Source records

━━━━━━━━━━━━━━━━━━━━

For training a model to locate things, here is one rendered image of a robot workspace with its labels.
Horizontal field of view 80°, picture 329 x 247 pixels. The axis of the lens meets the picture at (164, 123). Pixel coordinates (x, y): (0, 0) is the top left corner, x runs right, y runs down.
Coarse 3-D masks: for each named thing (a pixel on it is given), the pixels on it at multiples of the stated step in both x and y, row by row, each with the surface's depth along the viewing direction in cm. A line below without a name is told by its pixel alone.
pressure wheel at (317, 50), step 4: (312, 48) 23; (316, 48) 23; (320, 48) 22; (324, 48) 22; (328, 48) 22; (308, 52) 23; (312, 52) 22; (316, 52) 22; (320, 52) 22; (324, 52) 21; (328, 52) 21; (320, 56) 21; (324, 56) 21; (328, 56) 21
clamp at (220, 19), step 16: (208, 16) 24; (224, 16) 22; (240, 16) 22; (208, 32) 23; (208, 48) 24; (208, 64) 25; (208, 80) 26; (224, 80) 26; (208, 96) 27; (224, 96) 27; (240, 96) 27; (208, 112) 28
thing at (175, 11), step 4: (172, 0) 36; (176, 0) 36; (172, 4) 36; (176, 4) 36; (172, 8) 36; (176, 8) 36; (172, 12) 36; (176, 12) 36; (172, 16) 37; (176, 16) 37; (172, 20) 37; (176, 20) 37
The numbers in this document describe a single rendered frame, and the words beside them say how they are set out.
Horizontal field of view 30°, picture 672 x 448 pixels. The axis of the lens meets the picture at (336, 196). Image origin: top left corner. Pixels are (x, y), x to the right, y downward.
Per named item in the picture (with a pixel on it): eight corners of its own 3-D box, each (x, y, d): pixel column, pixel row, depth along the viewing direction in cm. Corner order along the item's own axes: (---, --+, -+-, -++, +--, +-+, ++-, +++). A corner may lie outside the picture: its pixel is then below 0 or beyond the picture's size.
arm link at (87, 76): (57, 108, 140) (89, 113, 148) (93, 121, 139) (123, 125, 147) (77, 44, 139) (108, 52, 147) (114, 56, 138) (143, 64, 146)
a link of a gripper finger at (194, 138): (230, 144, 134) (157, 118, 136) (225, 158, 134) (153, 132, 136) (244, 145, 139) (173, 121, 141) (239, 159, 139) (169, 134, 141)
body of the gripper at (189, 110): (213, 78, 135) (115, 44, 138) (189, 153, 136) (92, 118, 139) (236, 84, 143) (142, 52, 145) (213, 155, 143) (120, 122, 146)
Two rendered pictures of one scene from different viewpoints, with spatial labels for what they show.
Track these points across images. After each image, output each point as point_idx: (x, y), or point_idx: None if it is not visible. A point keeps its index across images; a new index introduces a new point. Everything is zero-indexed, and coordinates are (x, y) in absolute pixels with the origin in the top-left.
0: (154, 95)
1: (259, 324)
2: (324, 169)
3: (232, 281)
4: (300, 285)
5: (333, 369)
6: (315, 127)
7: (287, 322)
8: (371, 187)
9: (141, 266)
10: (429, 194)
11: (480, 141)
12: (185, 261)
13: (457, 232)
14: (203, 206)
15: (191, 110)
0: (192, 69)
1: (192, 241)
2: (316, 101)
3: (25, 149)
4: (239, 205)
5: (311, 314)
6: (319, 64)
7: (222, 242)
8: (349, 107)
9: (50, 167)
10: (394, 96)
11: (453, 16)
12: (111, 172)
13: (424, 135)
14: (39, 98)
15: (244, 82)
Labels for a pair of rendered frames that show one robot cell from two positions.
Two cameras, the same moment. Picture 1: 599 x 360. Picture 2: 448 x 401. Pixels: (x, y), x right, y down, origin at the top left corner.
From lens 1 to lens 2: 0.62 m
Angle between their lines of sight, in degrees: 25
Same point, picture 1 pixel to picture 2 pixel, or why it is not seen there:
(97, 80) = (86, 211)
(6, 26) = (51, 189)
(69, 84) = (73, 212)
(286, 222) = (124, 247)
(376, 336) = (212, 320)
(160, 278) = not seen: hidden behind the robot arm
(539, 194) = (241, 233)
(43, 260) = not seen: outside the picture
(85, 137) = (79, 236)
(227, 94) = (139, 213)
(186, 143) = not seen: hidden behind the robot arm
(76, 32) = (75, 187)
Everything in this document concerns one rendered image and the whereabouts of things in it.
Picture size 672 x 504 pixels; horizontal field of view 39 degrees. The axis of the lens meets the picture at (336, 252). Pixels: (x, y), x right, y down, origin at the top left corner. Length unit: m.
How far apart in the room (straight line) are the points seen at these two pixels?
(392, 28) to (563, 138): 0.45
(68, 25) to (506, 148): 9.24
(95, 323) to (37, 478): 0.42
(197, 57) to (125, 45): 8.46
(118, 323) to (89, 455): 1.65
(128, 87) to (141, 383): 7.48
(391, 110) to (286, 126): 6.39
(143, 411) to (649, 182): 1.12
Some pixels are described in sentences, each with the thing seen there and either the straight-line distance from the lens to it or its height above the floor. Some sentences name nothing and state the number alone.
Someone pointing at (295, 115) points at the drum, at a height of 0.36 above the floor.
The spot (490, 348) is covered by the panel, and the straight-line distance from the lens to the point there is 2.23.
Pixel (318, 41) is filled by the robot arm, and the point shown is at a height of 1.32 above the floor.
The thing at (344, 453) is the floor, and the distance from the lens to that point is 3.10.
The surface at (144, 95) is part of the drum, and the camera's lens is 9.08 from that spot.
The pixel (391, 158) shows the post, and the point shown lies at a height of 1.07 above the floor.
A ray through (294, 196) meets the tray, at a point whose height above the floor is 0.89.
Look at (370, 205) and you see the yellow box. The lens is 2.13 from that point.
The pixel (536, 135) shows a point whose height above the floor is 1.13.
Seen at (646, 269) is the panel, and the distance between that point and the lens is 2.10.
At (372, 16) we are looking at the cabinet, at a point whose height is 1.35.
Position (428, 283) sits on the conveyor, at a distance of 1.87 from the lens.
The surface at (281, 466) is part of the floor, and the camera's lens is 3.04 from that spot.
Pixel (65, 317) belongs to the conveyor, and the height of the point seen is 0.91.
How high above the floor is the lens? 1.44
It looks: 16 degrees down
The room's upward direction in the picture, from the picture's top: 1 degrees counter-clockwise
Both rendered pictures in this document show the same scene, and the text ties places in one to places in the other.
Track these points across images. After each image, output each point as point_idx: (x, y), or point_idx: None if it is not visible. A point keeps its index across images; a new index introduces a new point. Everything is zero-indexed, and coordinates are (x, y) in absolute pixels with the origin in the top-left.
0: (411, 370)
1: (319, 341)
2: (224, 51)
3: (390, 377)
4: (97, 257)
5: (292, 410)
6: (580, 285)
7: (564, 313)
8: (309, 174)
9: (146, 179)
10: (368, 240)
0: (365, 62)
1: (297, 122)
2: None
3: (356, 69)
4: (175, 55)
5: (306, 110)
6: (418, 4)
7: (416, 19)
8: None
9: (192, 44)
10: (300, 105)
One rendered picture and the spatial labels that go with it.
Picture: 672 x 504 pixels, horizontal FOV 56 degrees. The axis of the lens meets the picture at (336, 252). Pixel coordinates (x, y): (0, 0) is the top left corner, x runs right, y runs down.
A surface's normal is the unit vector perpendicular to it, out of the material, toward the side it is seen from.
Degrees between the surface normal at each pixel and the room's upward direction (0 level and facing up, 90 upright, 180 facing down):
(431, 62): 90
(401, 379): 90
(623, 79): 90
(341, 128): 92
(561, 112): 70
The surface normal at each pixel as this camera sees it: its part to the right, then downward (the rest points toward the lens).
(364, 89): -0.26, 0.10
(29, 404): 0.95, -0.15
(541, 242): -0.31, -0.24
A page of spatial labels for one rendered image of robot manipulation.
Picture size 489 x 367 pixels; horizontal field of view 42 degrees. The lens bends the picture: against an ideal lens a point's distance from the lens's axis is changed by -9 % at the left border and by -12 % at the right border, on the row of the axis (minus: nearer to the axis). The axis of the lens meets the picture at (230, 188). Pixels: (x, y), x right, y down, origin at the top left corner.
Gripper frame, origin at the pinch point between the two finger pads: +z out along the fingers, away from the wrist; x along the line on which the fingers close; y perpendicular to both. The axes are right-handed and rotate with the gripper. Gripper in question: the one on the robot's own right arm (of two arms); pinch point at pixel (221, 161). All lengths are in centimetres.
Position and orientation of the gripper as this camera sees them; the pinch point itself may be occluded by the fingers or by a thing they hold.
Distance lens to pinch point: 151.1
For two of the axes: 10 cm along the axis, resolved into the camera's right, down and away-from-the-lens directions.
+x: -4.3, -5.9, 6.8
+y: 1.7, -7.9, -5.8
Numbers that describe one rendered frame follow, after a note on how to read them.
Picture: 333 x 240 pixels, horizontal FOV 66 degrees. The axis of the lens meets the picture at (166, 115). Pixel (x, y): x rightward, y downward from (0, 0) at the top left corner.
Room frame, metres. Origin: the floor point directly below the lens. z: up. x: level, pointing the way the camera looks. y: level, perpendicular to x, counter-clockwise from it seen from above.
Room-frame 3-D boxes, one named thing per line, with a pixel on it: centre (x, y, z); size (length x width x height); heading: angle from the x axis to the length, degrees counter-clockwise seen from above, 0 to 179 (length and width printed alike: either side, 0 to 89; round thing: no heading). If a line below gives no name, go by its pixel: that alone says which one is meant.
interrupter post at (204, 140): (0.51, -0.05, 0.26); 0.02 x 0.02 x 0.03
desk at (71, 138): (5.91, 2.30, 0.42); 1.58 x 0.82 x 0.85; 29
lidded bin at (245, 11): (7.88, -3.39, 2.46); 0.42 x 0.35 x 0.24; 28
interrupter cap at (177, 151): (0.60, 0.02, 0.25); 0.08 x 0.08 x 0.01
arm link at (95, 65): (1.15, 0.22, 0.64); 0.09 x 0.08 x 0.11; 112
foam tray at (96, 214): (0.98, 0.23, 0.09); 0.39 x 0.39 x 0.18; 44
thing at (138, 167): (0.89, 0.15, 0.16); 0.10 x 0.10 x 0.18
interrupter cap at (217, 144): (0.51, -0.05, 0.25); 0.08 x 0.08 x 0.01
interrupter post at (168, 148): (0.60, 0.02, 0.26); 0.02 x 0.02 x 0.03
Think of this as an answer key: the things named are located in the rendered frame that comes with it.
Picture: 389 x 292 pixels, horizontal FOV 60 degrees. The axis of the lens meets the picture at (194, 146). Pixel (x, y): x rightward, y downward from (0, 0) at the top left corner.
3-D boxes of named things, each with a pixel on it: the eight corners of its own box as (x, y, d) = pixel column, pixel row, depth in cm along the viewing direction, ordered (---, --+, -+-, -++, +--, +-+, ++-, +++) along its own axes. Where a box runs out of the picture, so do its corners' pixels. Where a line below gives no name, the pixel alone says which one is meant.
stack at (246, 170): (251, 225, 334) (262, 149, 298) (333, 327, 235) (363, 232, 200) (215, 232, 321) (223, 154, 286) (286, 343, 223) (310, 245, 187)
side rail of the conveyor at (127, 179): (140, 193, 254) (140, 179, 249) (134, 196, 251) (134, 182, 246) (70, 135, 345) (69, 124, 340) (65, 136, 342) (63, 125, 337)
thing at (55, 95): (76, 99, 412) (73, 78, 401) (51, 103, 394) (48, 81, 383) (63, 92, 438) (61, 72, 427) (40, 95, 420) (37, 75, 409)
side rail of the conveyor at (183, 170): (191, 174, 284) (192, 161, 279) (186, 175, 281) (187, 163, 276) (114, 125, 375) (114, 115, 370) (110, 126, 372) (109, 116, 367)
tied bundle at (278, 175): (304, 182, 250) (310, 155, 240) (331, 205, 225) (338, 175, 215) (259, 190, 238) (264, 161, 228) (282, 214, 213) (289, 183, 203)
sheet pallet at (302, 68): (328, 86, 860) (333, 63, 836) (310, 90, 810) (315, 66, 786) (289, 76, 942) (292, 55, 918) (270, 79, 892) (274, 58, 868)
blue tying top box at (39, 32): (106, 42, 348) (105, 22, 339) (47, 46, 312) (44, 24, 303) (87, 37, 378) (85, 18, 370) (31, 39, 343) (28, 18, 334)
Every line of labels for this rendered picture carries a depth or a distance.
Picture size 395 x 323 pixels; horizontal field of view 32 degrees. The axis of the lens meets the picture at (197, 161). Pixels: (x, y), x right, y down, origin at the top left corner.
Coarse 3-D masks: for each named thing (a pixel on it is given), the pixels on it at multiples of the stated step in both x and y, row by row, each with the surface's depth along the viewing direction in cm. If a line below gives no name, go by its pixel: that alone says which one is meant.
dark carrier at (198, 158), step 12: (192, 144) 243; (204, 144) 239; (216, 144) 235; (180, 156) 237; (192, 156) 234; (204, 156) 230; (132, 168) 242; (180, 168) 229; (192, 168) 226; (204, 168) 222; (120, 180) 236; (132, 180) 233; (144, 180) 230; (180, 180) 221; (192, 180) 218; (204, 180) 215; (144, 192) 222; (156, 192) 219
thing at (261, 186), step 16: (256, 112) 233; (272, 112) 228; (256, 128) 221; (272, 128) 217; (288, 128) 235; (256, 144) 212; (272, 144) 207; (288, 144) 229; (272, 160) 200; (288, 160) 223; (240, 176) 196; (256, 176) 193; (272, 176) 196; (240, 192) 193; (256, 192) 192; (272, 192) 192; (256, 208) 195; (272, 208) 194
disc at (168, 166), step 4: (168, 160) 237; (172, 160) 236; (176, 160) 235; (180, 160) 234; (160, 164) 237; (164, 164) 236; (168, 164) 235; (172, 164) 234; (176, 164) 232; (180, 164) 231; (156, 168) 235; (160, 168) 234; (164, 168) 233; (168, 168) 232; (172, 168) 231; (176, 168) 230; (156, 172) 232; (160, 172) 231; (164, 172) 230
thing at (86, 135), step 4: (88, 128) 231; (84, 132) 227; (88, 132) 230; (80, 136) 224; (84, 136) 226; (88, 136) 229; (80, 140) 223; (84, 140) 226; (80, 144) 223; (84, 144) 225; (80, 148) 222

━━━━━━━━━━━━━━━━━━━━

**Aim of the task**: The lines above starting at the one that contains "(128, 87) to (141, 383): 7.48" and ending at the one that contains "Seen at (646, 269)" must be transcribed exactly, and no other lines may appear.

**Output for this exercise**:
(128, 87) to (141, 383): 7.48
(391, 110) to (286, 126): 6.39
(143, 411) to (649, 182): 1.12
Some pixels are described in sentences, each with the thing seen there and either the straight-line distance from the lens to it or its height above the floor. Some sentences name nothing and state the number alone.
Someone pointing at (295, 115) points at the drum, at a height of 0.36 above the floor.
The spot (490, 348) is covered by the panel, and the straight-line distance from the lens to the point there is 2.23.
Pixel (318, 41) is filled by the robot arm, and the point shown is at a height of 1.32 above the floor.
The thing at (344, 453) is the floor, and the distance from the lens to that point is 3.10.
The surface at (144, 95) is part of the drum, and the camera's lens is 9.08 from that spot.
The pixel (391, 158) shows the post, and the point shown lies at a height of 1.07 above the floor.
A ray through (294, 196) meets the tray, at a point whose height above the floor is 0.89.
Look at (370, 205) and you see the yellow box. The lens is 2.13 from that point.
The pixel (536, 135) shows a point whose height above the floor is 1.13.
Seen at (646, 269) is the panel, and the distance between that point and the lens is 2.10.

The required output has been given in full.